United were unbeaten in six outings when competition ground to a halt; a run which, containing wins over Millwall and Reading, had also seen them reach the quarter-finals of the FA Cup.
“Forget the fact it means we’ve got an even busier run-in,” Norwood said, ahead of their last eight meeting with Arsenal. “We want to go as far as we can in that as well. And I’m confident that we can.
“It’s another chance to try and do something. If you’re a footballer, you want to play football in my book. So why would you complain about having more opportunities to do that? I don’t get it.”
With six of their remaining 10 league outings against clubs also competing for a Champions or Europa League place, United’s psychological make-up is set to be tested as much as their physical conditioning.

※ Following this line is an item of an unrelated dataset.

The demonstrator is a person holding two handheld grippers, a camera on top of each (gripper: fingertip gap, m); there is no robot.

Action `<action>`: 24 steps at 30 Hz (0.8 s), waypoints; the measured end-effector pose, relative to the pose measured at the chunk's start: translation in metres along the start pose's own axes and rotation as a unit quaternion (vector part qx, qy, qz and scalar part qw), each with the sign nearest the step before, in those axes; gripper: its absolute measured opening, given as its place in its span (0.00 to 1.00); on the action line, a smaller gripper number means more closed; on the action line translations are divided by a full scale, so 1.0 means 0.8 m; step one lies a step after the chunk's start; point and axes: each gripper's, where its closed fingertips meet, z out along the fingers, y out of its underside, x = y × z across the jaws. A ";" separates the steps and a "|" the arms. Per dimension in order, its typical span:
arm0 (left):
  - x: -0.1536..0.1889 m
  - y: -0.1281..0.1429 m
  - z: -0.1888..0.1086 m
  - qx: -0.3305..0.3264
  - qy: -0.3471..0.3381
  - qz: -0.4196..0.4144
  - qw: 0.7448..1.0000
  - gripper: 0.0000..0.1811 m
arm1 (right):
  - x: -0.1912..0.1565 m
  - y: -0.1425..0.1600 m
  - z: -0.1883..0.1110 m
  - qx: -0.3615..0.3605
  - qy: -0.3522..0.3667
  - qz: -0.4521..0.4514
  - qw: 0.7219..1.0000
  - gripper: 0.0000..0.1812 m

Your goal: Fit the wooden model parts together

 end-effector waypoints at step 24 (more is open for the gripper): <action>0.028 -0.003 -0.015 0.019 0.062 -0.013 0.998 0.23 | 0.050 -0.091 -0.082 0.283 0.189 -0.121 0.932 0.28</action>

“We’re looking forward to it,” defender John Egan said. “This is what we’re in it for, isn’t it. There really isn’t anything to moan about. Nobody saw this situation coming, but it’s happened and so you just do what you do. Everyone has to make sacrifices and there’s people out there who have made a lot bigger sacrifices than we have. I appreciate everyone has a different situation. But I’m a footballer. I want to play football. And I want to try and seize the chance that we’ve given ourselves.”